▸ **Work instruction**: Output the records below in full, word for word; pictures do not belong in it.

▸ **Supplied records**:
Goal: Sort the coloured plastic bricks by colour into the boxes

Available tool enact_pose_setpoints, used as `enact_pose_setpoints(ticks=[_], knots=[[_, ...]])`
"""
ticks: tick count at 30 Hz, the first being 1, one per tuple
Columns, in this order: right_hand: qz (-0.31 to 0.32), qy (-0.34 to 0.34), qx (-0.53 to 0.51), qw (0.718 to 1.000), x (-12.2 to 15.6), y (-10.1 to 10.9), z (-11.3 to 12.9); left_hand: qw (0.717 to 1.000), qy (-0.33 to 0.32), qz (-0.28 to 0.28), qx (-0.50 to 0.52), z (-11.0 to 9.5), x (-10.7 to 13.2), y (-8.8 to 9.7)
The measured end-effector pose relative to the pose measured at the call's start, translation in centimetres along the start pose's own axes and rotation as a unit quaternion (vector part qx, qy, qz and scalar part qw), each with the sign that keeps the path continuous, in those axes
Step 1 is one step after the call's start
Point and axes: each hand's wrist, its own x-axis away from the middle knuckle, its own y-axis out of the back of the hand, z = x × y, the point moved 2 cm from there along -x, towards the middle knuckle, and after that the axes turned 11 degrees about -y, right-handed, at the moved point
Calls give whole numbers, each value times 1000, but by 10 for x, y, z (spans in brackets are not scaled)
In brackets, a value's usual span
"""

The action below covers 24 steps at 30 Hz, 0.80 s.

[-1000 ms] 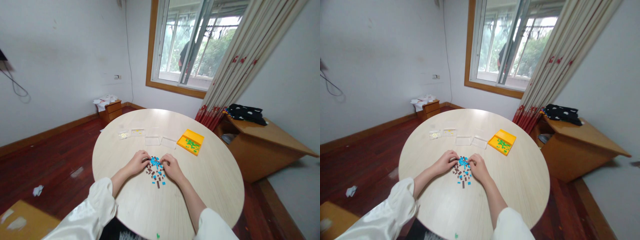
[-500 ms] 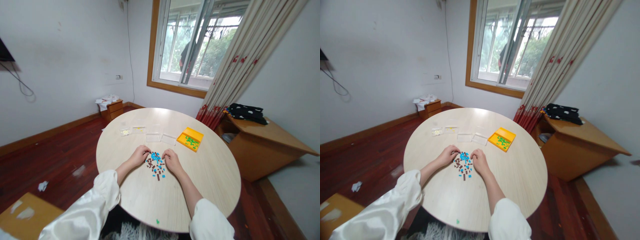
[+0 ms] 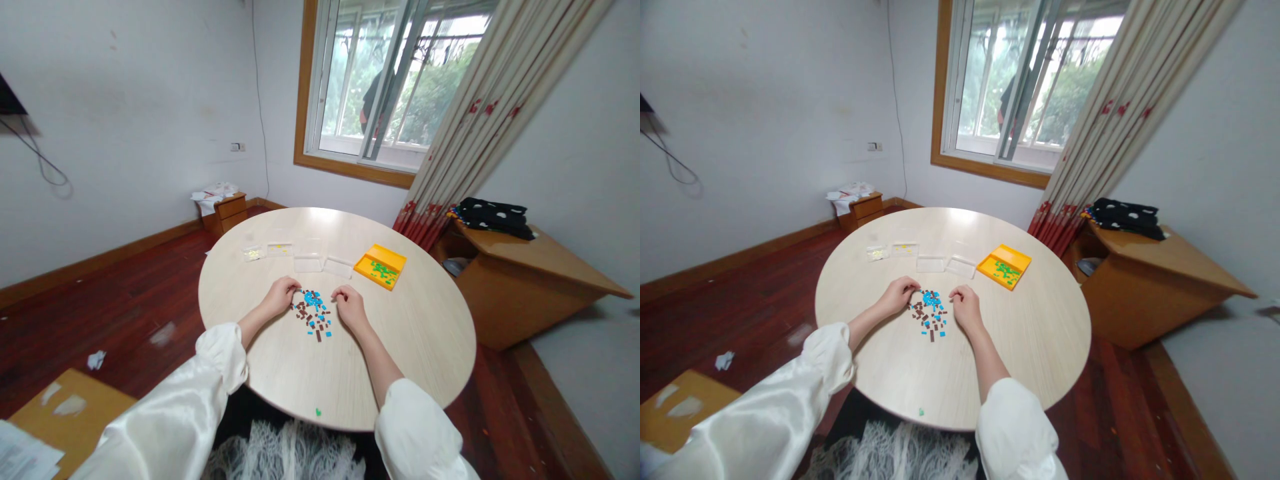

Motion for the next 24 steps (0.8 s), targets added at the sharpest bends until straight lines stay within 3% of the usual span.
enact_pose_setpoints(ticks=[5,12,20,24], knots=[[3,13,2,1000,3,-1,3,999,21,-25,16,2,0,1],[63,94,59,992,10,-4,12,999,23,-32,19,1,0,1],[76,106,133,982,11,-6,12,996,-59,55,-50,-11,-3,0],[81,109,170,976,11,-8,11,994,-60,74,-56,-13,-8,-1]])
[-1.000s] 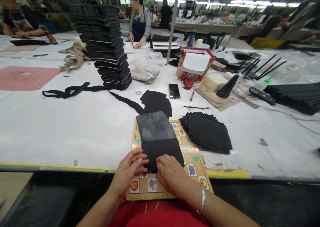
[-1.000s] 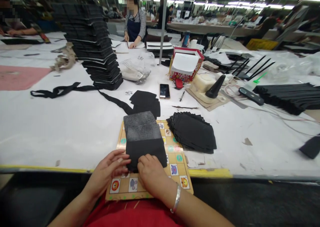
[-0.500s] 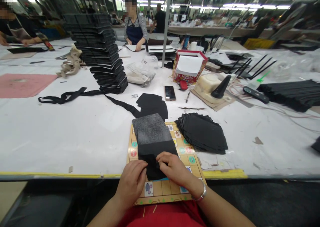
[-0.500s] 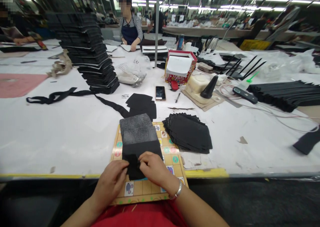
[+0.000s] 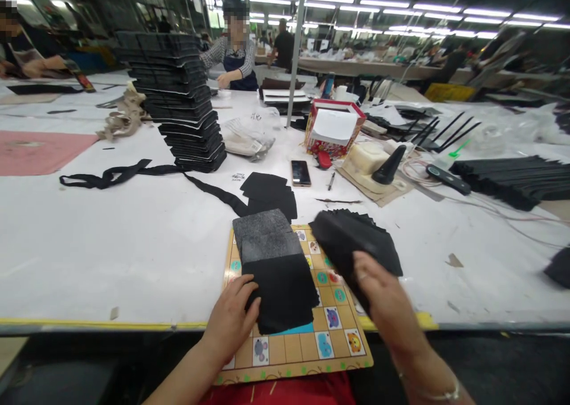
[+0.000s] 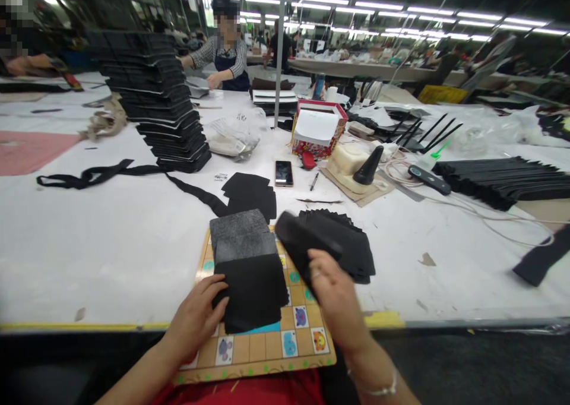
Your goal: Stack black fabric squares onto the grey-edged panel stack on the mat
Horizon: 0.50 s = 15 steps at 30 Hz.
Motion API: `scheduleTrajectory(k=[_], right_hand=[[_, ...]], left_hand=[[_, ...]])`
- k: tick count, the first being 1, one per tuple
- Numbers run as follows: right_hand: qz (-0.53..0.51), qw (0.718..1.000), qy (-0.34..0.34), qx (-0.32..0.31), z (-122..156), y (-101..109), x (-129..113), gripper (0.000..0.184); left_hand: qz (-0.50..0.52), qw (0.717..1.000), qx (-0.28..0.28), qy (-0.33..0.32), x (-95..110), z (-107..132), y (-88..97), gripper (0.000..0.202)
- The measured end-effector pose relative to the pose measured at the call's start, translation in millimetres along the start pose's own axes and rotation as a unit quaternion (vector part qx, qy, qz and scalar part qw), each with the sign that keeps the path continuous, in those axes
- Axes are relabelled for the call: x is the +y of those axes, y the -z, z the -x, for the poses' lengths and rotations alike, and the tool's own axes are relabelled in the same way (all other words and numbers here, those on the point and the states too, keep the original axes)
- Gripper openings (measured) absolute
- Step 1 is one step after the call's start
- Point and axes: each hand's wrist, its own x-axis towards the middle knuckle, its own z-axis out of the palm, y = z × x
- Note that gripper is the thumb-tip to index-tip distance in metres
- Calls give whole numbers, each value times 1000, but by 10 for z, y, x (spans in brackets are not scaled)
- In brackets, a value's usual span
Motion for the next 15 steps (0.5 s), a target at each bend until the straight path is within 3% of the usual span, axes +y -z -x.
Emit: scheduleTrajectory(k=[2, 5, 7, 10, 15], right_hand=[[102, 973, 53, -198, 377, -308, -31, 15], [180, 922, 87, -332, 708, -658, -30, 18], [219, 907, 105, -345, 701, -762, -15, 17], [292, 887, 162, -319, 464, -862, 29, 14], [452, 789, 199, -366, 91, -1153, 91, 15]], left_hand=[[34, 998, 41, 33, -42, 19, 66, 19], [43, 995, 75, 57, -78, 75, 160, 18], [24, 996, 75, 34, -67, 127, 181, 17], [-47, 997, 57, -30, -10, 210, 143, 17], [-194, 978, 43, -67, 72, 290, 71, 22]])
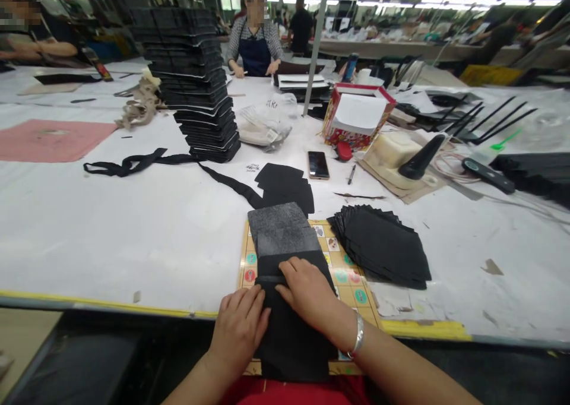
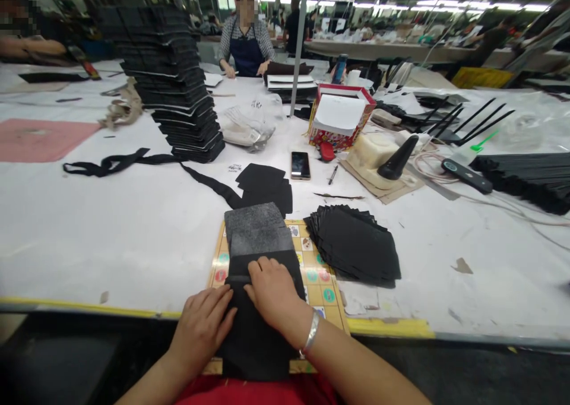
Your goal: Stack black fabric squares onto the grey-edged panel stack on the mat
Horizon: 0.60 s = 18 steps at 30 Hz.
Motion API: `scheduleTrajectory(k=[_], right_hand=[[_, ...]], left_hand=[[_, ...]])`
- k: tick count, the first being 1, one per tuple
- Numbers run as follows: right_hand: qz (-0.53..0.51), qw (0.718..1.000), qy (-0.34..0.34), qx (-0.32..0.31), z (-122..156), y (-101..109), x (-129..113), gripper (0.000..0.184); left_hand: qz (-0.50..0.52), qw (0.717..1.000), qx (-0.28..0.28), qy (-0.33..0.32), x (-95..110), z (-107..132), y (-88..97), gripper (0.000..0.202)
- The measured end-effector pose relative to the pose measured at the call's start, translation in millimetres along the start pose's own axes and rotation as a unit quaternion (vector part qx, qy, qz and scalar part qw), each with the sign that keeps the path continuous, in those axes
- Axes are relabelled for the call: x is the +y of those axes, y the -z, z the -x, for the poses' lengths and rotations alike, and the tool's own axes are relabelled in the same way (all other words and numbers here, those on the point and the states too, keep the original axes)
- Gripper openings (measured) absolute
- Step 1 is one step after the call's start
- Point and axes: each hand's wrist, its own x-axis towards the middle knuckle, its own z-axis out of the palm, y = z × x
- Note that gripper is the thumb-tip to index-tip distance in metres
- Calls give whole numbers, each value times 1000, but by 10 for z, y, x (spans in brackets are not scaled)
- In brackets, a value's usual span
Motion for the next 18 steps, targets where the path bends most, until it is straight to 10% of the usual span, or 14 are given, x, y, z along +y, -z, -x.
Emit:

▸ **Answer to the exercise**:
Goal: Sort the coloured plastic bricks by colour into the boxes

Available tool enact_pose_setpoints, used as `enact_pose_setpoints(ticks=[_], knots=[[_, ...]])`
"""
ticks: tick count at 30 Hz, the first being 1, one per tuple
Columns, in this order: right_hand: qz (-0.31 to 0.32), qy (-0.34 to 0.34), qx (-0.53 to 0.51), qw (0.718 to 1.000), x (-12.2 to 15.6), y (-10.1 to 10.9), z (-11.3 to 12.9); left_hand: qw (0.717 to 1.000), qy (-0.33 to 0.32), qz (-0.28 to 0.28), qx (-0.50 to 0.52), z (-11.0 to 9.5), x (-10.7 to 13.2), y (-8.8 to 9.7)
The measured end-effector pose relative to the pose measured at the call's start, translation in centimetres along the start pose's own axes and rotation as a unit quaternion (vector part qx, qy, qz and scalar part qw), each with the sign that keeps the path continuous, in those axes
Step 1 is one step after the call's start
Point and axes: each hand's wrist, its own x-axis away from the middle knuckle, its own y-axis out of the back of the hand, z = x × y, the point moved 2 cm from there along -x, towards the middle knuckle, and after that the axes turned 11 degrees about -y, right-handed, at the moved point
Calls give whole numbers, each value times 1000, but by 10 for x, y, z (spans in brackets are not scaled)
In brackets, a value's usual span
"""

The action below covers 24 steps at 30 Hz, 0.80 s.

[-1000 ms] 
[-500 ms] 
[+0 ms] 

Motion for the next 24 steps (0.8 s), targets added at the sharpest bends until straight lines stay within 3% of the usual span.
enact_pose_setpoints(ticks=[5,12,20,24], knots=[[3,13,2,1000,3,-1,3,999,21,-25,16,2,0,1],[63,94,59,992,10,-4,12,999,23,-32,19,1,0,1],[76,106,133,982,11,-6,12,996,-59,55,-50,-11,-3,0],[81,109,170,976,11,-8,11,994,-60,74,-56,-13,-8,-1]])
[-1.000s] 
[-1.000s] 
[-0.500s] 
[-0.500s] 
[+0.000s] 
[+0.000s] 
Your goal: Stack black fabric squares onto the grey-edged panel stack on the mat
Horizon: 0.50 s = 15 steps at 30 Hz.
Motion API: `scheduleTrajectory(k=[_], right_hand=[[_, ...]], left_hand=[[_, ...]])`
- k: tick count, the first being 1, one per tuple
- Numbers run as follows: right_hand: qz (-0.53..0.51), qw (0.718..1.000), qy (-0.34..0.34), qx (-0.32..0.31), z (-122..156), y (-101..109), x (-129..113), gripper (0.000..0.184); left_hand: qz (-0.50..0.52), qw (0.717..1.000), qx (-0.28..0.28), qy (-0.33..0.32), x (-95..110), z (-107..132), y (-88..97), gripper (0.000..0.202)
- The measured end-effector pose relative to the pose measured at the call's start, translation in millimetres along the start pose's own axes and rotation as a unit quaternion (vector part qx, qy, qz and scalar part qw), each with the sign that keeps the path continuous, in those axes
- Axes are relabelled for the call: x is the +y of those axes, y the -z, z the -x, for the poses' lengths and rotations alike, and the tool's own axes are relabelled in the same way (all other words and numbers here, those on the point and the states too, keep the original axes)
- Gripper openings (measured) absolute
- Step 1 is one step after the call's start
- Point and axes: each hand's wrist, its own x-axis towards the middle knuckle, its own z-axis out of the palm, y = z × x
- Note that gripper is the thumb-tip to index-tip distance in metres
- Calls give whole numbers, each value times 1000, but by 10 for z, y, x (spans in brackets are not scaled)
- In brackets, a value's usual span
Motion for the next 15 steps (0.5 s), a target at each bend until the straight path is within 3% of the usual span, axes +y -z -x.
Emit: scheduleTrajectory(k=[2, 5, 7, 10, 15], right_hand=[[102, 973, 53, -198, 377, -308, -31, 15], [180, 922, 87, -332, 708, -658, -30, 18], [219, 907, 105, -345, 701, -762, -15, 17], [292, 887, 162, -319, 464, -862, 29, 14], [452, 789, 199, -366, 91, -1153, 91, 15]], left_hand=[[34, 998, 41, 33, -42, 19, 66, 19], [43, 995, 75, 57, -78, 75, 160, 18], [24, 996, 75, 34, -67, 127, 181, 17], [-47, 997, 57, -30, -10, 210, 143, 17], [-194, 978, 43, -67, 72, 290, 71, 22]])
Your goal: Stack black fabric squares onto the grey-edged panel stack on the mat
Horizon: 0.60 s = 18 steps at 30 Hz.
Motion API: `scheduleTrajectory(k=[_], right_hand=[[_, ...]], left_hand=[[_, ...]])`
- k: tick count, the first being 1, one per tuple
- Numbers run as follows: right_hand: qz (-0.53..0.51), qw (0.718..1.000), qy (-0.34..0.34), qx (-0.32..0.31), z (-122..156), y (-101..109), x (-129..113), gripper (0.000..0.184); left_hand: qz (-0.50..0.52), qw (0.717..1.000), qx (-0.28..0.28), qy (-0.33..0.32), x (-95..110), z (-107..132), y (-88..97), gripper (0.000..0.202)
- The measured end-effector pose relative to the pose measured at the call's start, translation in millimetres along the start pose's own axes and rotation as a unit quaternion (vector part qx, qy, qz and scalar part qw), each with the sign that keeps the path continuous, in those axes
- Axes are relabelled for the call: x is the +y of those axes, y the -z, z the -x, for the poses' lengths and rotations alike, and the tool's own axes are relabelled in the same way (all other words and numbers here, those on the point and the states too, keep the original axes)
- Gripper openings (measured) absolute
- Step 1 is one step after the call's start
- Point and axes: each hand's wrist, its own x-axis towards the middle knuckle, its own z-axis out of the palm, y = z × x
- Note that gripper is the thumb-tip to index-tip distance in metres
- Calls give whole numbers, each value times 1000, but by 10 for z, y, x (spans in brackets are not scaled)
- In brackets, a value's usual span
Motion for the next 18 steps, targets where the path bends most, until it is straight to 10% of the usual span, or 14 are given, x, y, z along +y, -z, -x.
Emit:

There is nothing more to the exercise.